What the task requires:
Each line below with the string "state" should be copied.

Source material:

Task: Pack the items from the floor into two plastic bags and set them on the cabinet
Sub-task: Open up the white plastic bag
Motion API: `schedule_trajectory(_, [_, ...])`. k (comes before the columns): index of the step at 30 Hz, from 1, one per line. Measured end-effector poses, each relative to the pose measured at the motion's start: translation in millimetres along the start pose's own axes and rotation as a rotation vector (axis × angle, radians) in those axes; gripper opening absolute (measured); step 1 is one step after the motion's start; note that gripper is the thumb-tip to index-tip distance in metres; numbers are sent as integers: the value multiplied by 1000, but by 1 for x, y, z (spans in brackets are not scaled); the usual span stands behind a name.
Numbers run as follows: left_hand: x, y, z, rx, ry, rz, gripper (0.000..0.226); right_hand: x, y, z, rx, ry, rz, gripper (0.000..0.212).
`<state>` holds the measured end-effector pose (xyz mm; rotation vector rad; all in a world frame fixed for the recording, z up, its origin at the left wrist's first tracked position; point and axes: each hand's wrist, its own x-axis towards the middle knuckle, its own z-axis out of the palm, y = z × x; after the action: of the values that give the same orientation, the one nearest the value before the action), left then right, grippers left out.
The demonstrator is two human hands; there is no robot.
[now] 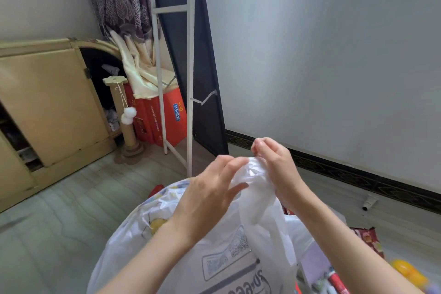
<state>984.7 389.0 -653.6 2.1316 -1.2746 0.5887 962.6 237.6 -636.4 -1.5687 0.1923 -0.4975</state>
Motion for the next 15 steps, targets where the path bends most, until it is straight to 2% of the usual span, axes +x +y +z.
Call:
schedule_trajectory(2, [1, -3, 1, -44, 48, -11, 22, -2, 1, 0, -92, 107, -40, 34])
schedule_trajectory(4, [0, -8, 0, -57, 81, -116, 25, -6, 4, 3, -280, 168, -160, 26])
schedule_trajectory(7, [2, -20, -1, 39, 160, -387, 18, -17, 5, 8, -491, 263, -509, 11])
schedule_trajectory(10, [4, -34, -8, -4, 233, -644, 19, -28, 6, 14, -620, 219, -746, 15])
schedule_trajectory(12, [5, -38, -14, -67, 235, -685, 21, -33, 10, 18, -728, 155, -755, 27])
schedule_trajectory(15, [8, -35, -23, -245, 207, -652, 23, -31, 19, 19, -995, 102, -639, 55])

Exercise solution:
`<state>` holds the measured end-effector pose (xyz mm; rotation vector rad; all in a world frame fixed for the recording, z up, its origin at the left wrist's first tracked position; point and axes: each hand's wrist, its own x-axis towards the middle knuckle, its own z-axis out of the palm, y = z × x; after the action: of the values that give the same orientation, the one nearest the value before the action), left then right, grippers left out.
<state>984.7 389.0 -653.6 2.1316 -1.2746 0.5887 962.6 237.6 -636.4 -1.5687 0.1923 -0.4975</state>

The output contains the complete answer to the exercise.